The concept of the Crown developed first in England as a separation of the literal crown and property of the nation state from the person and personal property of the monarch.
are member of EU's common market by proxy of UK's EU membership
That's not quite right, and the details matter.
the Islands are part of the Customs Union and are essentially within the Single Market for the purposes of trade in goods, but are third countries (ie outside the EU) in all other respects.
EU and the Channel Islands
Jersey has a special relationship with the EU through the UK. We are only regarded as being a part of the European Union for trade in goods, otherwise the Island is not a part of the EU. The formal relationship is set out in Protocol 3 of the UK's 1972 Accession Treaty, and you may hear this called the ‘Protocol 3 relationship’.
Brexit and Jersey.
Note "trade in goods" - I interpret that as excluding trade in services (such as financial services)

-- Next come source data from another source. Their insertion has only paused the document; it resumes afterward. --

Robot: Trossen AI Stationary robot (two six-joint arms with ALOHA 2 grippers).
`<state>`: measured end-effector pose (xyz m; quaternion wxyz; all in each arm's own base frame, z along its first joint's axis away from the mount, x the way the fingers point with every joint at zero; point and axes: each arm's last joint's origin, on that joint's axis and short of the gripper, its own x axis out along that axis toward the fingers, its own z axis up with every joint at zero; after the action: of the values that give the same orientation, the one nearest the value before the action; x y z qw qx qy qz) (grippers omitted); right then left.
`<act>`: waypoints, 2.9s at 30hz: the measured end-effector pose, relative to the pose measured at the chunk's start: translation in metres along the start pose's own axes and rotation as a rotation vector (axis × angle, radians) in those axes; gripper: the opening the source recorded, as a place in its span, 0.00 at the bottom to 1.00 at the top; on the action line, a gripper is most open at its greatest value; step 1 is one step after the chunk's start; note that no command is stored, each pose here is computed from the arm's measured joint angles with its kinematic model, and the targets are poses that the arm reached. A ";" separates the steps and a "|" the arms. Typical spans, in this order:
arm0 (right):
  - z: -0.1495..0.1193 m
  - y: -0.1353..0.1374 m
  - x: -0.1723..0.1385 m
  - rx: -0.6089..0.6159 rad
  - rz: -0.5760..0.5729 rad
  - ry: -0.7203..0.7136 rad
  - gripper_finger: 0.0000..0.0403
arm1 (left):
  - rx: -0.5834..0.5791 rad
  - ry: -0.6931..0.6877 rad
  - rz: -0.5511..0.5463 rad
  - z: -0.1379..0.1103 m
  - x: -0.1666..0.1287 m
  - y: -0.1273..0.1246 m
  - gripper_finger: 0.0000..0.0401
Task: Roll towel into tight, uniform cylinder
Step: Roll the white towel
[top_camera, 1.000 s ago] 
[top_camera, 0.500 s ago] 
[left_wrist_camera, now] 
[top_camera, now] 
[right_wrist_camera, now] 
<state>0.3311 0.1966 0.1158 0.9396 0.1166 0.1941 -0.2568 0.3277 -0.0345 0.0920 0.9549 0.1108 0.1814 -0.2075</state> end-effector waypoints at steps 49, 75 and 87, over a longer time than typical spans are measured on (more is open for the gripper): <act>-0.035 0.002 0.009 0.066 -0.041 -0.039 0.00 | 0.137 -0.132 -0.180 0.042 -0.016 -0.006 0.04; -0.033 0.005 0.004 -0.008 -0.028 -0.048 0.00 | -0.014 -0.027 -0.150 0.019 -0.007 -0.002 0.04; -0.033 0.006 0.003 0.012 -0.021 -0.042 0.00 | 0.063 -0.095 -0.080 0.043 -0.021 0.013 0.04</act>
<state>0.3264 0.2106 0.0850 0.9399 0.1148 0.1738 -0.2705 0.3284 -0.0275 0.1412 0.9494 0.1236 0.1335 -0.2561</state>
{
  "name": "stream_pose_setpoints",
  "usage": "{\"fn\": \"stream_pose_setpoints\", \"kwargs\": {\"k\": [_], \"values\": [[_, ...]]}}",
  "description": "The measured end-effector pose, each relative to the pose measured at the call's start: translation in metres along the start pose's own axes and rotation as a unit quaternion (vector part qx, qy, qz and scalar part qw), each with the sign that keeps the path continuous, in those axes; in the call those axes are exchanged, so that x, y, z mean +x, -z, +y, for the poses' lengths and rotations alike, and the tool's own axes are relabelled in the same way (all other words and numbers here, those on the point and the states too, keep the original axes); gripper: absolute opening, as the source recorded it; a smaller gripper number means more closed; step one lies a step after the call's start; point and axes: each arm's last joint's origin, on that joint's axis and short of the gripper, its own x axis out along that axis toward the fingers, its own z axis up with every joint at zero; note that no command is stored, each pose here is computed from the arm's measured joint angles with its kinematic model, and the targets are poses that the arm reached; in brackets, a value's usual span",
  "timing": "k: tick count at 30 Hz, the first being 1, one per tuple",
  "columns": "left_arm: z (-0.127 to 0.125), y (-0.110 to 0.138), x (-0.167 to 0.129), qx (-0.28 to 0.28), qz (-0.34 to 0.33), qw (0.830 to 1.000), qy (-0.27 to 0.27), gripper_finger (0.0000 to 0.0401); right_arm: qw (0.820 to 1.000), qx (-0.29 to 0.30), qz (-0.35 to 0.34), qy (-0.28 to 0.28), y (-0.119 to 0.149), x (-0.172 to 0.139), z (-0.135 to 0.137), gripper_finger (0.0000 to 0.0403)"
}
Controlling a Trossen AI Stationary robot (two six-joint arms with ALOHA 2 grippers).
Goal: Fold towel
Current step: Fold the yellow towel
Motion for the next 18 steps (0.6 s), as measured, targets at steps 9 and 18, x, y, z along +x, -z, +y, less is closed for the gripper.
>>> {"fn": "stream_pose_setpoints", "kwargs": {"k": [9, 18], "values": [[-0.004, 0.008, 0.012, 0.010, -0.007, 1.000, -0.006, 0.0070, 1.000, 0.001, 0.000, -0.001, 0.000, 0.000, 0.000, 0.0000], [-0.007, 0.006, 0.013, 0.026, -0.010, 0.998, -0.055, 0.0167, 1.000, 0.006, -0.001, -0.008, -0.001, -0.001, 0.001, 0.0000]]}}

The EU apparently treats the Channel Islands in the same way asfor non-EU states when attempting to restrain the actions of tax havens.
Of the jurisdictions with links to the UK – Bermuda and the Cayman Islands, along with Guernsey, Jersey and the Isle of Man – have been placed on a so-called “grey list” who have committed to reform their tax structures to ensure, for example, that firms are not simply using their 0% corporate tax rates to shield their profits.
It is understood the British government tried and failed to ensure those jurisdictions would not be screened by the EU’s tax experts but was overruled. A further eight jurisdictions affected by recent hurricanes will be addressed in February.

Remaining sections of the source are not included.